Backpropagation based on aggregated output of all batches

aminpdi · March 17, 2022, 6:23pm

Hi everyone,

I have one question that I want to make sure about it.

My loss function is defined on the aggregated output of all batches. It means I don’t have a loss function to evaluate the output of each batch. I aggregate the output of all batches to generate the final output and I have a cross-entropy on the final output.

Does backpropagation work properly by loss.backward and optimizer.step?

Thank you

tom · March 17, 2022, 6:57pm

This would only work if you had the memory to keep the computational graph of all batches, which is highly unlikely.

Best regards

Thomas

rfmac · March 17, 2022, 7:14pm

Hi, @aminpdi!

Answering you question, yes, backpropagation work properly for this scenario you described.
But I also agree with @tom, it could require a considerable amount of memory.

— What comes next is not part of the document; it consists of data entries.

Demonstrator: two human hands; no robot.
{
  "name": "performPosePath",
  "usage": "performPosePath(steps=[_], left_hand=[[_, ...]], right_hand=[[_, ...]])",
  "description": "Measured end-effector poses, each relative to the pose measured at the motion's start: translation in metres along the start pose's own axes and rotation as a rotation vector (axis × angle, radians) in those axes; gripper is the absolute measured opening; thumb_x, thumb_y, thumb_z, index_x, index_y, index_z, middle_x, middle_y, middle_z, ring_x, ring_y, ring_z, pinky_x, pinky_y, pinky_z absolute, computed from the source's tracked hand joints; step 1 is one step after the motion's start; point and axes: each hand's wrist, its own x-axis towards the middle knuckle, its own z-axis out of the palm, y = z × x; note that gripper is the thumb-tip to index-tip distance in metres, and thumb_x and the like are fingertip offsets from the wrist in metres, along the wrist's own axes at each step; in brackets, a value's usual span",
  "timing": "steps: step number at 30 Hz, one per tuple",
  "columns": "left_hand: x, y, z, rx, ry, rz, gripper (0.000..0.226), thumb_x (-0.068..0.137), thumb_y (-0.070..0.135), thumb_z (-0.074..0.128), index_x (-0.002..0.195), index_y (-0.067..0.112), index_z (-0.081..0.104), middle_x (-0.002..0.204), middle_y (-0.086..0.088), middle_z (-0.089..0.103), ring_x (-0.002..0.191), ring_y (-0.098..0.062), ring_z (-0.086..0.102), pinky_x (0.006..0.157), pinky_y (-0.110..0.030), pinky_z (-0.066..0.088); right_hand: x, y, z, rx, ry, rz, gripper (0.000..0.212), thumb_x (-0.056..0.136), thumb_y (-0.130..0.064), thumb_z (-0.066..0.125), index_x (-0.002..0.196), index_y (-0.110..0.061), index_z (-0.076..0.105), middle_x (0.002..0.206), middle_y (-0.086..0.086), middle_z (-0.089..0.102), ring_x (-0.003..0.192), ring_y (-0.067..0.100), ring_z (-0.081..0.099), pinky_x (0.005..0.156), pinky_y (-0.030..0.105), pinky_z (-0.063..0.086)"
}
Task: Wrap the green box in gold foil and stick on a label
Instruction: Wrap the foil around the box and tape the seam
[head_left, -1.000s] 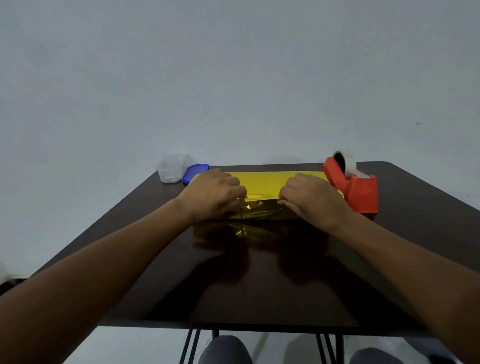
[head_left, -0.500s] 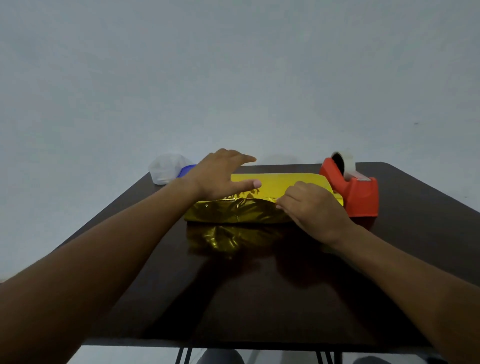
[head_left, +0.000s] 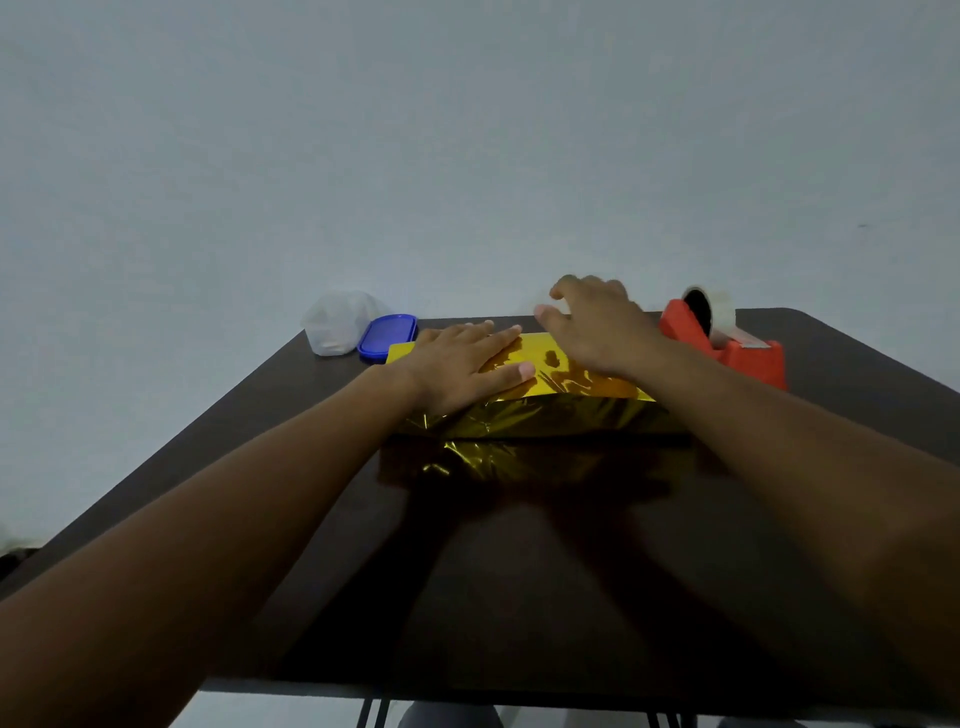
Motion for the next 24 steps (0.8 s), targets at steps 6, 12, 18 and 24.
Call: performPosePath(steps=[6, 12, 18, 24], left_hand=[[-0.004, -0.003, 0.006, -0.026, 0.070, 0.047, 0.095, 0.081, 0.088, 0.018, 0.161, 0.036, 0.014, 0.169, 0.001, 0.018, 0.154, -0.020, 0.016, 0.120, -0.051, 0.014], [-0.010, -0.009, 0.002, 0.050, 0.007, 0.105, 0.112, 0.076, 0.090, 0.043, 0.162, 0.033, 0.001, 0.170, 0.000, 0.006, 0.156, -0.023, 0.007, 0.123, -0.050, 0.012], [-0.015, -0.006, -0.009, 0.229, 0.195, 0.195, 0.108, 0.074, 0.084, 0.058, 0.160, 0.027, 0.024, 0.163, -0.002, 0.030, 0.148, -0.024, 0.028, 0.117, -0.044, 0.024], [-0.030, -0.007, -0.013, 0.235, 0.460, 0.468, 0.049, 0.088, 0.058, 0.054, 0.114, 0.021, 0.074, 0.104, -0.001, 0.074, 0.095, -0.024, 0.067, 0.083, -0.037, 0.049]], right_hand=[[-0.005, 0.020, 0.027, -0.175, -0.227, -0.029, 0.072, 0.101, -0.067, 0.019, 0.159, -0.027, 0.025, 0.166, 0.005, 0.026, 0.154, 0.029, 0.019, 0.122, 0.053, 0.017], [-0.019, 0.031, 0.022, -0.164, -0.225, -0.076, 0.074, 0.098, -0.070, 0.018, 0.161, -0.031, 0.016, 0.169, 0.004, 0.014, 0.156, 0.026, 0.009, 0.123, 0.057, 0.010], [-0.032, 0.030, 0.007, -0.291, -0.008, -0.327, 0.085, 0.086, -0.085, 0.026, 0.146, -0.028, 0.046, 0.149, -0.003, 0.050, 0.137, 0.020, 0.043, 0.115, 0.048, 0.029], [-0.046, 0.038, 0.012, -0.264, 0.131, -0.559, 0.059, 0.087, -0.069, 0.047, 0.117, -0.023, 0.070, 0.116, -0.003, 0.070, 0.108, 0.021, 0.061, 0.092, 0.041, 0.045]])
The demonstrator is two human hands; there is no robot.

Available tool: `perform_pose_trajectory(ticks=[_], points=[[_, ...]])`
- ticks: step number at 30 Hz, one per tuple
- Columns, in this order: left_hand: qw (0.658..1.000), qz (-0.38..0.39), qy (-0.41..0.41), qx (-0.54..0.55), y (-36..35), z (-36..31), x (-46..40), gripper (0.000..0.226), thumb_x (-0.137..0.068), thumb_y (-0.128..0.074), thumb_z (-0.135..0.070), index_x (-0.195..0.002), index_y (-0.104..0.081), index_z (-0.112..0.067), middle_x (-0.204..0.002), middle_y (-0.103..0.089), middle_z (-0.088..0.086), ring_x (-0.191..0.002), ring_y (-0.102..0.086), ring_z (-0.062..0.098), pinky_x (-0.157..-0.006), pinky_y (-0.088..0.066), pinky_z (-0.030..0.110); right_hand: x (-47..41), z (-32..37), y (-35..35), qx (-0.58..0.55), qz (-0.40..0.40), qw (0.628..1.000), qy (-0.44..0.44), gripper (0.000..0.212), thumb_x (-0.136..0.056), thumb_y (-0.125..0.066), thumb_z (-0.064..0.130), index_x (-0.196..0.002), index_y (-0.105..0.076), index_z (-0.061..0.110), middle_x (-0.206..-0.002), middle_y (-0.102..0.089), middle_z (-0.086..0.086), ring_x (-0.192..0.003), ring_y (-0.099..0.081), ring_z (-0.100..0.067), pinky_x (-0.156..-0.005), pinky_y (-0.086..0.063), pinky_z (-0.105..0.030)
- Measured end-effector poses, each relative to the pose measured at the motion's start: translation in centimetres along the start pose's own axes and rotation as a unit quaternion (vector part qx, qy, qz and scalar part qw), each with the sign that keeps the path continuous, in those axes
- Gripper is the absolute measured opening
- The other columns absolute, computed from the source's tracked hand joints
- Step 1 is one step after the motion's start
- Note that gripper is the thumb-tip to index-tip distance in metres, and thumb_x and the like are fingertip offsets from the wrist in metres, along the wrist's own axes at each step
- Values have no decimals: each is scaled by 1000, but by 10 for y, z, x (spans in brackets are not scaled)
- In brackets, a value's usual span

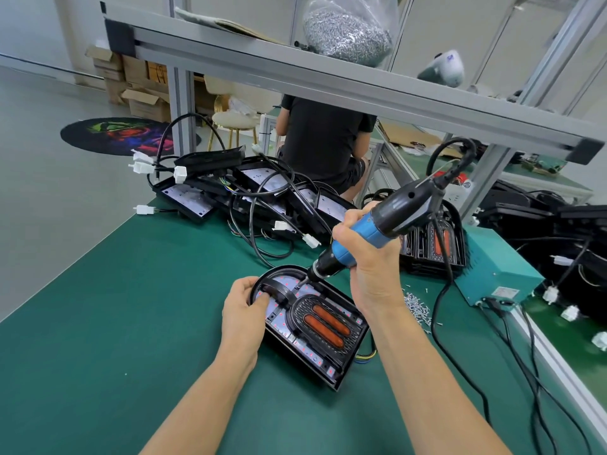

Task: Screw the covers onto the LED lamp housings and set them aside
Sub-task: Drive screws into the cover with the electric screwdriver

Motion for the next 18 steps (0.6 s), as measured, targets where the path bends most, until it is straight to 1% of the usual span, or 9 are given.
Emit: perform_pose_trajectory(ticks=[3,5,7,8,10,12,14,15,18], points=[[1000,-1,-6,2,0,0,0,25,-90,-50,6,-97,-58,-17,-100,-68,2,-96,-63,23,-93,-49,39,2,-1,-3,14,12,1000,11,40,-73,-64,-4,-68,-59,36,-72,-53,12,-68,-48,-6,-80,-43,-26],[1000,-2,-7,1,1,0,0,26,-90,-50,6,-97,-58,-18,-99,-68,1,-93,-63,20,-92,-49,37,2,-1,-5,14,27,999,17,46,-74,-63,-6,-71,-60,40,-72,-53,12,-67,-47,-7,-73,-44,-23],[1000,-5,-5,-4,1,1,-1,26,-90,-50,5,-95,-58,-19,-96,-68,0,-89,-63,18,-89,-49,36,3,-1,-4,5,29,999,17,50,-75,-62,-8,-82,-60,42,-73,-53,11,-66,-48,-7,-68,-46,-21],[1000,-5,-1,-8,1,2,-1,26,-90,-50,5,-95,-58,-19,-95,-68,0,-88,-62,18,-89,-49,37,4,-2,-2,-2,21,1000,13,49,-75,-63,-8,-93,-58,38,-73,-53,9,-67,-49,-8,-68,-47,-21],[1000,-2,7,-19,0,2,-3,24,-91,-50,5,-96,-57,-18,-97,-67,2,-88,-62,19,-89,-48,37,6,-4,3,-10,-15,1000,3,48,-74,-66,-5,-108,-52,27,-75,-54,8,-68,-52,-9,-70,-49,-22],[999,3,-3,-48,2,0,-3,23,-91,-51,3,-99,-58,-16,-100,-67,2,-91,-62,20,-89,-49,36,10,-4,12,-19,-69,997,1,44,-74,-68,-1,-108,-53,22,-76,-55,7,-72,-53,-9,-75,-48,-24],[994,3,-36,-107,5,-4,-4,22,-89,-54,1,-102,-61,-16,-100,-68,0,-93,-63,20,-88,-49,34,14,-4,25,-51,-128,990,-4,41,-73,-69,1,-106,-54,23,-79,-55,6,-79,-53,-12,-83,-45,-29],[989,-1,-51,-140,7,-7,-4,23,-89,-55,0,-104,-62,-16,-100,-68,-2,-95,-62,19,-87,-47,32,16,-2,32,-68,-149,986,-6,42,-73,-68,2,-106,-54,24,-79,-55,5,-80,-52,-13,-84,-44,-29],[971,-24,-85,-224,14,-13,-6,26,-90,-56,-4,-112,-62,-16,-103,-66,-3,-98,-59,19,-86,-43,29,24,7,53,-96,-189,977,11,42,-73,-67,2,-106,-52,24,-78,-52,2,-76,-51,-15,-76,-46,-23]])
Point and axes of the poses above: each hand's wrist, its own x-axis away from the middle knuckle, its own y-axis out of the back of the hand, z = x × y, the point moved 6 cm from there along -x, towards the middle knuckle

To reduce the amount of required memory, you could use the gradient accumulation technique.
The good news is that it’s quite simple to implement it in Pytorch, you just need to call loss.backward() as many times you want (in your case after all the batches that you want to accumulate), then when you want to update the model weights, just call optimizer.step(). If you’re going to repeat this process, don’t forget to use model.zero_grad() after the step function

Best Regards,
Rafael Macedo.

aminpdi · March 17, 2022, 7:56pm

Sorry, I think my question was not clear enough. let’s say I have a minibatch with size B * C * H * W. Then my output size is B * Cp * Hp * Wp. the output of Regular cross-entropy is B*1. Then we get for example average of errors to have the final error for backpropagation.

In my case, On the OUTPUT batch B * Cp * Hp * Wp, I want to first do an averaging on all images in the current mini-batch (OUTPUT.mean(dim=0)), then OUTPUT will be Cp * Hp * Wp. Finally, I apply my cross-entropy loss to the final output.

The reason is, I don’t have supervision on each image of the mini-batch. in my case Cp=2,Hp=1,Wp=1.